WHAT YOU NEED TO DO
Every line below that contains the word "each" must be copied.

DATA
:::::
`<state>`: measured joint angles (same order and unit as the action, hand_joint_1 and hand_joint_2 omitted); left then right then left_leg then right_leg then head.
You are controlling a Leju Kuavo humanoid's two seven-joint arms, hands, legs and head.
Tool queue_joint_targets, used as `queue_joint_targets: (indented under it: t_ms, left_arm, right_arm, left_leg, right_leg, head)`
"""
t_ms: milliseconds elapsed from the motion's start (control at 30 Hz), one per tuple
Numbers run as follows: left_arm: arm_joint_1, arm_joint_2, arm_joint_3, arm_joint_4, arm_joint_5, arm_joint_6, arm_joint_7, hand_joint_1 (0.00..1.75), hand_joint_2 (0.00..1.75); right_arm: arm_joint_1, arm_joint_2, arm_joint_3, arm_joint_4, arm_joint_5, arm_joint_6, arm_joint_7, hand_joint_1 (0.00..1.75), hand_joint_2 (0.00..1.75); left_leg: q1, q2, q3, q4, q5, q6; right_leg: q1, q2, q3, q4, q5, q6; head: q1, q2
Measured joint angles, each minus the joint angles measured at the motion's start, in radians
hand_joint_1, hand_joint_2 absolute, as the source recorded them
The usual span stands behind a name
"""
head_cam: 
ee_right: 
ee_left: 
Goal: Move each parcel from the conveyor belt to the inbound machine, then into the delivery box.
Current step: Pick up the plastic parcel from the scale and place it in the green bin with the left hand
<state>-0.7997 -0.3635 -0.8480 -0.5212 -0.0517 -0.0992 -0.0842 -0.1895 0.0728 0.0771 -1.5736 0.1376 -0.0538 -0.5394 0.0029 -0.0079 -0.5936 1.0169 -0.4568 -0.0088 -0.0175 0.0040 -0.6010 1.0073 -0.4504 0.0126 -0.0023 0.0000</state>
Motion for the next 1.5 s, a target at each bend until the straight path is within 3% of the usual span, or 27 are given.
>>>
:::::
OUTPUT BELOW
Measured joint angles, each minus the joint angles measured at the motion's start, in radians
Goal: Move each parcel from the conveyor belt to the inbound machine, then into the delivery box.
Motion for the next 1.5 s, a target at each bend until the straight path is within 3% of the usual span, or 27 are given.

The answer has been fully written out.